As Apple is increasingly moving the supply of its modems from Qualcomm to Intel, this could suggest that an acquisition is imminent, which, if it occurs, may allow Intel to provide an increasing number of components. It is also worth noting that Apple, unlike some other smartphone vendors, does not have an integrated modem and application processor platform; it only owns the application processor, not the modem. Indeed, Apple is currently the only major smartphone vendor that has modem-only supply for its devices. This could further the likelihood of Apple acquiring Intel’s modem business for smartphones and could help increase the number of components that Apple makes in-house, allowing it to own a modem and have Intel as its exclusive provider, which it virtually is anyway in the smartphone market. This acquisition would help reduce the amount of time for Apple to transfer over to 5G, as Intel is doing well in that area.

Which Apple Suppliers Will Remain in the Future?


Apple’s changing supplier strategy has often had an adverse effect on those companies, as any contract held with Apple can become a large source of revenue for a supplier. Notably, in 2017 the company dropped Imagination Technologies as a supplier of mobile graphics components (Apple was its biggest supplier), instead moving its development in-house, resulting in the A11 Bionic chip in the iPhone 8 and iPhone X. Imagination’s stock price halved overnight and 6 months after this move, Imagination agreed to sell itself to Canyon Bridge, a Silicon Valley private equity firm backed by Chinese fund Yitai Capital for US$743.2 million.

Apple’s expected 20% drop in component orders, as well as the probable move to Intel from Qualcomm, and the drop in PMIC orders from Dialog Semiconductors, as mentioned above, (which will likely see a drop in revenue to which Apple contributed 77% in 2017), indicate that may companies in the supply chain will again have to deal with this change.
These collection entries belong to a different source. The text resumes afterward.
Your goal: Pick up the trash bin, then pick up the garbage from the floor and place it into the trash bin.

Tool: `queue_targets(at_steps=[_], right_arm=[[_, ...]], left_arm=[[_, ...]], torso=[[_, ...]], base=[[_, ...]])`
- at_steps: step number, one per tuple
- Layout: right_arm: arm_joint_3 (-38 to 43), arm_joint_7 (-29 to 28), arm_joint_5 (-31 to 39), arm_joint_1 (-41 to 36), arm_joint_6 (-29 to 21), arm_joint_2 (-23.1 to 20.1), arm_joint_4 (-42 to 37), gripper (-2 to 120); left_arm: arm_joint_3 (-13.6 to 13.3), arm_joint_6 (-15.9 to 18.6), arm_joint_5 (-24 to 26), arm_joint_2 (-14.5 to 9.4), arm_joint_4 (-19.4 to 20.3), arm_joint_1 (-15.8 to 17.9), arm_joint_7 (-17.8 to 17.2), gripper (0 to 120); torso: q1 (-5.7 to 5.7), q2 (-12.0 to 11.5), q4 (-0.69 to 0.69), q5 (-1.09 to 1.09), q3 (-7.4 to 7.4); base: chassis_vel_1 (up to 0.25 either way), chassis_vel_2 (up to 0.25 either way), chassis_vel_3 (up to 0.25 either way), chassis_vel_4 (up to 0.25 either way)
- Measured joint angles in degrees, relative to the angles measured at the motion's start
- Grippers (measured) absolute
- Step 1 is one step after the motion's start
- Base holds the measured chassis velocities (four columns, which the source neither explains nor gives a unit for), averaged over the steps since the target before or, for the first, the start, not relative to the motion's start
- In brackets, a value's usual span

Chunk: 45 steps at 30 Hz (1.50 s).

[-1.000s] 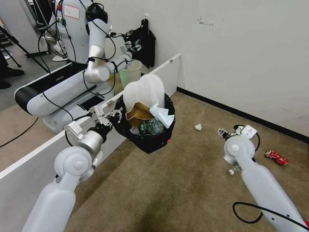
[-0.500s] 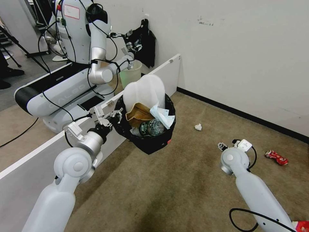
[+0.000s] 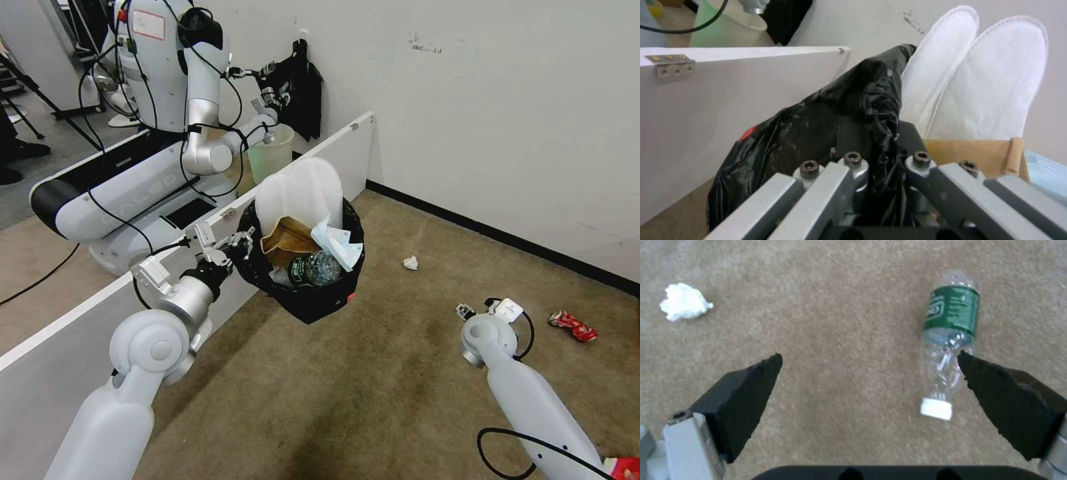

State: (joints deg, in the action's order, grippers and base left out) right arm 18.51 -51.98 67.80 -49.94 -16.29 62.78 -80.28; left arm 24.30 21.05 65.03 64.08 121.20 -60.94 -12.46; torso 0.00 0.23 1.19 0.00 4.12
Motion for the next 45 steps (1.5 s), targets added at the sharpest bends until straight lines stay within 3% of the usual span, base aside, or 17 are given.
queue_targets(at_steps=[45], right_arm=[[2.6,17.6,-5.5,3.9,6.2,0.3,24.3,100]], left_arm=[[0.3,-0.2,-0.2,-0.1,-0.3,-0.2,0.2,4]], torso=[[0.0,0.0,0.0,0.0,0.0]], base=[[0.0,0.0,0.0,0.0]])
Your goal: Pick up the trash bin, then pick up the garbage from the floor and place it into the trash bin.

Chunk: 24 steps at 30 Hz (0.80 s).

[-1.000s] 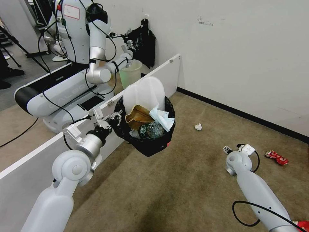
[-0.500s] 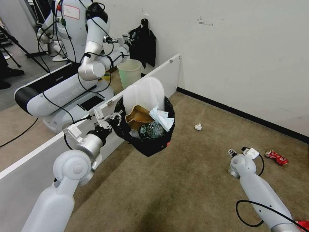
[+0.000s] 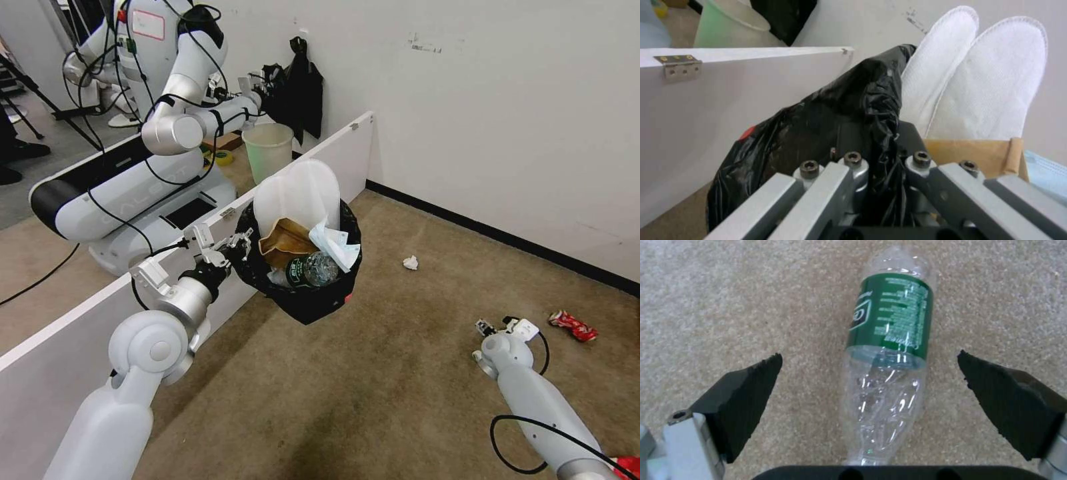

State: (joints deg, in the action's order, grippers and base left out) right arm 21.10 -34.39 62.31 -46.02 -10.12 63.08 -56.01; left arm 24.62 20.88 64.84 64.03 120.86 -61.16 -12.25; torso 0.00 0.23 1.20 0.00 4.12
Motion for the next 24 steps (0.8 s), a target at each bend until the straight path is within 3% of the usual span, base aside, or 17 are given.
queue_targets(at_steps=[24], right_arm=[[0.3,2.0,-1.7,-0.3,0.6,2.8,3.4,100]], left_arm=[[0.4,-0.2,0.2,-0.5,1.2,-0.9,0.1,4]], torso=[[0.0,0.0,0.0,0.0,0.0]], base=[[0.0,0.0,0.0,0.0]])
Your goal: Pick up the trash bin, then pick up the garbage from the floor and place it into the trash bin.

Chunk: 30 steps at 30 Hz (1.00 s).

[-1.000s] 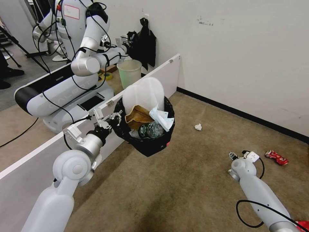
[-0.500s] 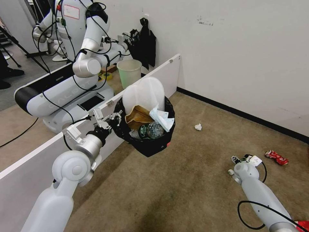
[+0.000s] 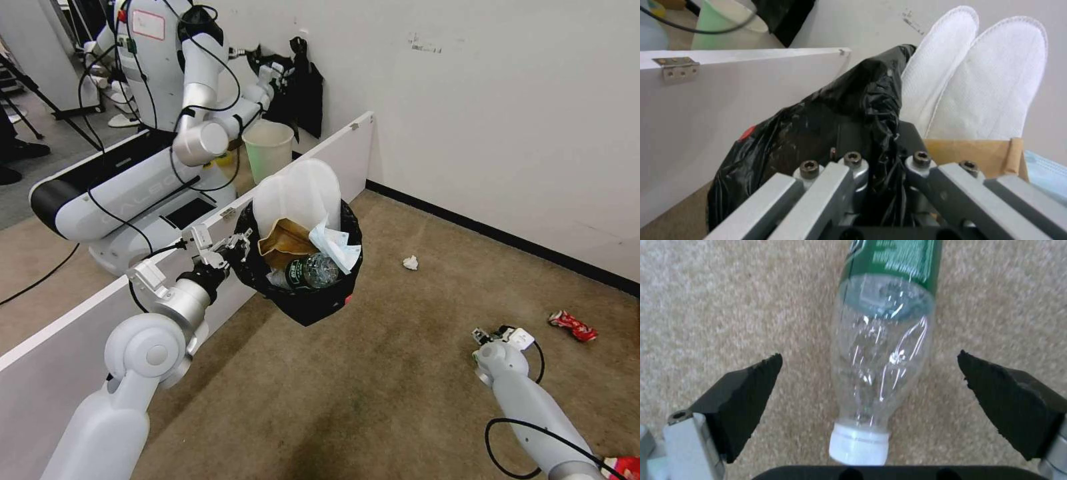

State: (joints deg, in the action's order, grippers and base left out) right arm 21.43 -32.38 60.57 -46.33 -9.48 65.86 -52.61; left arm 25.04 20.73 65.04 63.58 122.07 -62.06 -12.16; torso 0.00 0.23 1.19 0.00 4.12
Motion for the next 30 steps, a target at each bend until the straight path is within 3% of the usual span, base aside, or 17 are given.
queue_targets(at_steps=[30], right_arm=[[0.6,1.9,-1.8,-1.1,1.0,2.5,2.3,100]], left_arm=[[0.5,-0.2,-0.2,0.0,0.9,-0.9,0.3,4]], torso=[[0.0,0.0,0.0,0.0,0.0]], base=[[0.0,0.0,0.0,0.0]])
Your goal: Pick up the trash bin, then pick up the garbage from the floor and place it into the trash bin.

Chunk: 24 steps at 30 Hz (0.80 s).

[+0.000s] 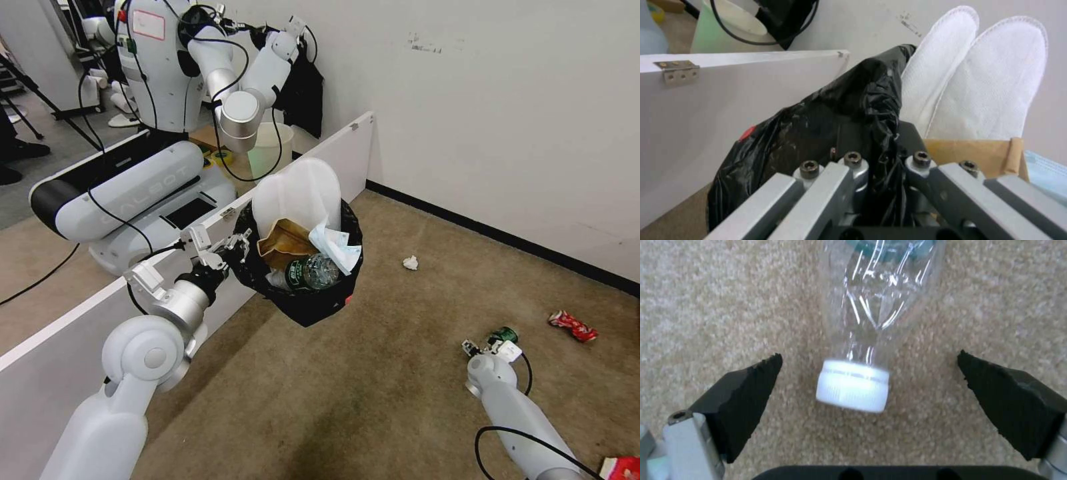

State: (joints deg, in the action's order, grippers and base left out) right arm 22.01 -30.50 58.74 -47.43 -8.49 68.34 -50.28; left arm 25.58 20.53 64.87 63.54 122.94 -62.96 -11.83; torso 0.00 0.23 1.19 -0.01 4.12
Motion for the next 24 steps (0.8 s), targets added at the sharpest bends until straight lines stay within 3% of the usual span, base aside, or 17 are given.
queue_targets(at_steps=[2,6,7,12,20,24], right_arm=[[-0.1,0.0,-0.1,0.0,0.0,0.1,0.0,100],[-0.1,0.1,-0.4,-0.1,0.0,0.4,0.2,89],[-0.1,0.2,-0.5,-0.2,0.0,0.4,0.1,81],[-0.1,0.4,-0.6,-0.2,0.1,0.3,-0.1,68],[-0.5,1.1,-0.8,-0.2,0.4,0.2,-0.3,34],[-0.6,1.3,-0.8,-0.1,0.5,0.2,-0.3,28]], left_arm=[[0.0,0.0,0.0,0.0,0.0,0.0,0.0,4],[0.0,0.0,-0.1,0.1,0.0,0.0,0.0,4],[0.0,0.0,-0.1,0.1,0.0,0.1,0.0,4],[0.0,0.0,-0.1,0.0,0.0,0.1,0.0,4],[0.2,0.0,-0.3,0.2,0.0,-0.2,0.1,4],[0.2,0.0,-0.4,0.3,0.0,-0.3,0.2,4]], torso=[[0.0,0.0,0.0,0.0,0.0],[0.0,0.0,0.01,-0.01,0.0],[0.0,0.0,0.02,-0.03,0.0],[0.0,0.0,0.04,-0.02,0.0],[0.0,0.0,-0.01,0.02,0.0],[0.0,0.0,-0.01,0.02,0.0]], base=[[0.0,0.0,0.0,0.0],[0.0,0.0,0.0,0.0],[0.0,0.0,0.0,0.0],[0.0,0.0,0.0,0.0],[0.0,0.0,0.0,0.0],[0.0,0.0,0.0,0.0]])
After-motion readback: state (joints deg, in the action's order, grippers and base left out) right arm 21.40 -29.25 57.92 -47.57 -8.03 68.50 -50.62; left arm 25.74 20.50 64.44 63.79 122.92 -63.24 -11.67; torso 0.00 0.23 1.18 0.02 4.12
They will need to either form new partnerships, make acquisitions, or go looking for new clients. For example, if Apple does go down the route of acquiring a company like Qorvo, this could be beneficial for companies like Qualcomm, as it is likely that Qorvo’s current clients would have to look elsewhere for components after the acquisition.Other companies that supply components to Apple that may be affected by a change in Apple’s supply strategy include TSMC (Apple is one of TSMCs largest mobile chip customers and could lose out if the supply strategy changes), Samsung (Apple could be moving from Samsung to LG for OLED), LG Display (could be affected by the change to OLED and MicroLED), Japan Display (could be affected by the change to OLED and MicroLED), Cirrus Logic (share price fell after Apple announced a drop in component orders), Skyworks (share price fell after Apple announced a drop in component orders), Avago (could be a potential acquisition for Apple), and Murata (could be a potential acquisition for Apple).
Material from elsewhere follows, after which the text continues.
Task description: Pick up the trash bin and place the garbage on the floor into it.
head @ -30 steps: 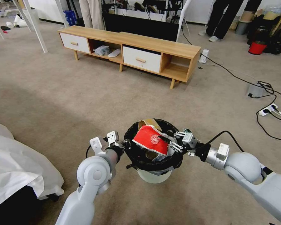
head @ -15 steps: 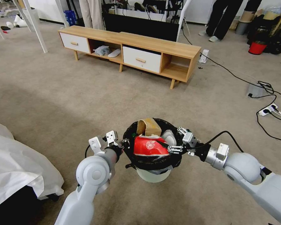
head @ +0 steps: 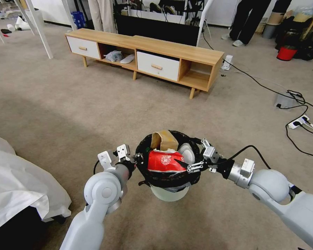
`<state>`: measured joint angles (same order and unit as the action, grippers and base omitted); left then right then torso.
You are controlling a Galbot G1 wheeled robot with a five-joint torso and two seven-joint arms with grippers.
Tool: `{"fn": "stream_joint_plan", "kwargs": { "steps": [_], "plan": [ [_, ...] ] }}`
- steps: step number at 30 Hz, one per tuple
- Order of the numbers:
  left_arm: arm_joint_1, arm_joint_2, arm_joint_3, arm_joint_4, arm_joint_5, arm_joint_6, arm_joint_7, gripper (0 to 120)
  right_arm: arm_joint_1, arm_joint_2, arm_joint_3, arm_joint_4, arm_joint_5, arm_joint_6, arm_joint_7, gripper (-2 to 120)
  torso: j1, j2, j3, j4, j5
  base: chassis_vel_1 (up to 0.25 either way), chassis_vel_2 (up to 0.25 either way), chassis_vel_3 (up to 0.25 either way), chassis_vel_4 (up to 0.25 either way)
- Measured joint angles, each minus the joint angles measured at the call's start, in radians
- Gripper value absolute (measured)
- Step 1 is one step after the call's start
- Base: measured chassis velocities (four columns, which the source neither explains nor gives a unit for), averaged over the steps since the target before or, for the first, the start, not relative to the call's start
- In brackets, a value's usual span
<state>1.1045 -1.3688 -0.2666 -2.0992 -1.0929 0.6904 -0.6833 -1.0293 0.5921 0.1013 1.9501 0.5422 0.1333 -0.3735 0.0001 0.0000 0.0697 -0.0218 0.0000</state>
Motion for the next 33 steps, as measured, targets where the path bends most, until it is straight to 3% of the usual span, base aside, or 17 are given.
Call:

It is still not known exactly what the reason is for Apple’s drop in component orders (e.g., the company being conservative about iPhone shipment numbers or taking the design in-house); however, the fact that the company is looking to update a large number of its components, including moving to 5G and OLED and that it has begun to switch from Qualcomm to Intel suggests that an acquisition is imminent. On top of this, Apple has been gradually bringing more of its design in-house, thanks to previous acquisitions of companies like mobile processor company P.A. Semi and Intrinsity, flash controller company Anobit, and fingerprint security company AuthenTec, which have helped with this effort. It is more than likely that Apple will look to acquire more companies, such as Intel’s modem business for smartphones or Qorvo, to help increase the number of components that are designed and built in-house. Apple is looking to bring its components in-house in order to help control the supply chain to ensure that the parts are built as required and to control the cost of the parts that are built. If the company acquires a modem business and an RF business, and makes its own MicroLED, there are very few parts left to outsource; in the iPhone X, Qualcomm and Intel supplied the modems, NXP supplied the NFC chip, Toshiba supplied the flash storage, Cirrus supplied the audio components, and Skyworks, Cirrus, Texas Instruments, and STMicroelectronics supplied other components.